A welcome twist which accompanied this watershed in his career is that he is now forthcoming with the media, to whom he used to decline interviews on the grounds, as he once told me, that he had nothing to say. The strange thing is that this character, who slightly resembles a smarter, slimmer version of the comedian Rory McGrath, is articulate and possesses a dry humour.

Twiston-Davies demonstrates that when he recounts the only occasion he ever had a cross word with his long-time stable jockey, Carl Llewellyn. "A horse jumped badly over hurdles at home, schooling. I said to Carl, 'Go and jump it over fences'. He thought that was a bit much. I think he had a bit of a headache from the night before. His reply was, 'Go and ride the f****** thing yourself'. But he did ride it and it jumped beautifully. So I won the argument."

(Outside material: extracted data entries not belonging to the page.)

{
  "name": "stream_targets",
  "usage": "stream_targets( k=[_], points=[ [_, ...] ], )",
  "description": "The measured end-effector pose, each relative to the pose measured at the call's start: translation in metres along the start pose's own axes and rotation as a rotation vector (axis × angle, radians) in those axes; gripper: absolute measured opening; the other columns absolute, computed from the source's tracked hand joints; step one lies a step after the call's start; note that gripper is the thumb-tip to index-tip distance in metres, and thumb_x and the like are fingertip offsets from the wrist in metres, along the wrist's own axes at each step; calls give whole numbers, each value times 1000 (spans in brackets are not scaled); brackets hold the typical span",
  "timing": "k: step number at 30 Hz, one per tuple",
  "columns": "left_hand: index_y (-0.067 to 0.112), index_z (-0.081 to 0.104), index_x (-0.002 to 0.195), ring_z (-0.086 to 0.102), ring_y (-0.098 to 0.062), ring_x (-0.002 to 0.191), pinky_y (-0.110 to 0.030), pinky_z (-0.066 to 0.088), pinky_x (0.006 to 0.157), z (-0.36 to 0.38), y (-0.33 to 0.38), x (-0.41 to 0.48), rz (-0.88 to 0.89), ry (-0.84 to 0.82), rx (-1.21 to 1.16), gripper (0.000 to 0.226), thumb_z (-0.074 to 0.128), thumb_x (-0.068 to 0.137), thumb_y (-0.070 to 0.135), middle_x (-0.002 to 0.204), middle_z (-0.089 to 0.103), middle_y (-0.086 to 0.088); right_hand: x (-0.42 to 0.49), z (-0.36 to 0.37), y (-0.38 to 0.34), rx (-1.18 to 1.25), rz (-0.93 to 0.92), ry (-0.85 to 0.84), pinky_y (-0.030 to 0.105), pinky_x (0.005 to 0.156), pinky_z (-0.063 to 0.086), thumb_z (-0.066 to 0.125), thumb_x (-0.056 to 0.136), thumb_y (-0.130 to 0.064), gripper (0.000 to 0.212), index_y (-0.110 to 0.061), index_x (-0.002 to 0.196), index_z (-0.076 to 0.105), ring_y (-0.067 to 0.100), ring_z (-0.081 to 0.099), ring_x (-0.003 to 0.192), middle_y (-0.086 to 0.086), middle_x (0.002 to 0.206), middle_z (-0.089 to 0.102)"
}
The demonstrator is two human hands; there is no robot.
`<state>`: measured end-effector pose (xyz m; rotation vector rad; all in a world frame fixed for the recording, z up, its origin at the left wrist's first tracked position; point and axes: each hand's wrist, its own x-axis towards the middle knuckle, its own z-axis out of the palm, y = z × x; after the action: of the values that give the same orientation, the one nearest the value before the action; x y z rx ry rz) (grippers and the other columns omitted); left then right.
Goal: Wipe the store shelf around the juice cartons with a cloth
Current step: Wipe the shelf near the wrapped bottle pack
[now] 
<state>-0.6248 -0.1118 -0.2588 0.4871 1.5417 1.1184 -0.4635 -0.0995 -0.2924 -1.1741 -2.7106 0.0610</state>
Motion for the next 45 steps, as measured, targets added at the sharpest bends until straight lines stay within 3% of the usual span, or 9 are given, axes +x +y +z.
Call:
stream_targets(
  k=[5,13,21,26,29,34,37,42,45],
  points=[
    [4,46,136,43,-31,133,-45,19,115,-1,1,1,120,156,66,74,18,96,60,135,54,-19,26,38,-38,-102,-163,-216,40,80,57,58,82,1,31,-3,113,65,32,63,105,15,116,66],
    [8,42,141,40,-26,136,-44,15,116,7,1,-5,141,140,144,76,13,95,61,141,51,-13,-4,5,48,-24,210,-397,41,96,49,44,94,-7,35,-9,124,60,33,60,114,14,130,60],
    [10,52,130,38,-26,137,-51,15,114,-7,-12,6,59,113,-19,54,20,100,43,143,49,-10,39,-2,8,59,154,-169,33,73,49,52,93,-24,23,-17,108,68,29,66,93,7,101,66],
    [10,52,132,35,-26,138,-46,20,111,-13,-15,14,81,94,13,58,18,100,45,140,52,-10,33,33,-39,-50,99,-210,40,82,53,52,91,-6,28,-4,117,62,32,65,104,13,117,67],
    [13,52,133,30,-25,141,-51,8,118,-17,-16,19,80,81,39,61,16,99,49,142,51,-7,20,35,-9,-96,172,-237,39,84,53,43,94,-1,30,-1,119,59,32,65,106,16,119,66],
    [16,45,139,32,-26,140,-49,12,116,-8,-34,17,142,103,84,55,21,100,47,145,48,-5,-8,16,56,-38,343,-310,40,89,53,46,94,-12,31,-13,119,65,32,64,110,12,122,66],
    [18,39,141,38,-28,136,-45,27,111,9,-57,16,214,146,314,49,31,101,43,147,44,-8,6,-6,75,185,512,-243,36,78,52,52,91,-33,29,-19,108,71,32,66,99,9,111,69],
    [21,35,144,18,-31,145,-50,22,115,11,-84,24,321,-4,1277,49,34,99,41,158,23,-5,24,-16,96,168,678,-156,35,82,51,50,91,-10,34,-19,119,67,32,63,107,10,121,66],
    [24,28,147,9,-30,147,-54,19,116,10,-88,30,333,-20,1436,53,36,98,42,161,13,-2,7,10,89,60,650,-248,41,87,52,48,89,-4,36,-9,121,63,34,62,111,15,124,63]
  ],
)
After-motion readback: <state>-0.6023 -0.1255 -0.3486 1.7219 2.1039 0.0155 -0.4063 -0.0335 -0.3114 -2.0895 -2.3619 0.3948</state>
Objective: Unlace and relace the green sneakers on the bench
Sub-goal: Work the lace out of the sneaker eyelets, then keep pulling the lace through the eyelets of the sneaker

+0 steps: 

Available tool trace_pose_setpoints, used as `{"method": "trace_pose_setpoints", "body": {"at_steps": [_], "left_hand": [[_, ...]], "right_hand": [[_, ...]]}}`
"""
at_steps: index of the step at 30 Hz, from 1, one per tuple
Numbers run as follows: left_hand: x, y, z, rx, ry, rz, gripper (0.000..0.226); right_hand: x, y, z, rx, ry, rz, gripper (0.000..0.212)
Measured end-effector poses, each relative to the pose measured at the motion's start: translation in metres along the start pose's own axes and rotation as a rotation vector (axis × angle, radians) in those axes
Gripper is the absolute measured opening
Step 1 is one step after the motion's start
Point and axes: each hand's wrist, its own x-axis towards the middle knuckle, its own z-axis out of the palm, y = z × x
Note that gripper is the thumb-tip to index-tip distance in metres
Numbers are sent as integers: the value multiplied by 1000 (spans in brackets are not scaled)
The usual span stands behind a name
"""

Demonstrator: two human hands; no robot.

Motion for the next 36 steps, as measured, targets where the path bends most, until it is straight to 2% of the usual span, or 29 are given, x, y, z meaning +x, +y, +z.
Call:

You remark that he appears relaxed, ebullient even, these days. "That's what happens when you don't have to ask yourself too many questions," he says. "You only worry when you aren't going well. Success is very enjoyable. It's better than working for a living, isn't it?" But if things become tough again - what would be his response then? "You just have to get your head down... and win the National," he says wryly. "Just don't get too bogged down in it. You just have to remember the war in Iraq and things like that. Whether my horse goes faster than somebody else's doesn't really matter in the great scheme of things, does it? Sometimes you must put things in perspective."

Just as he did a couple of years ago. The rewards since have illustrated the benefits, while demonstrating to him that it's actually good to talk.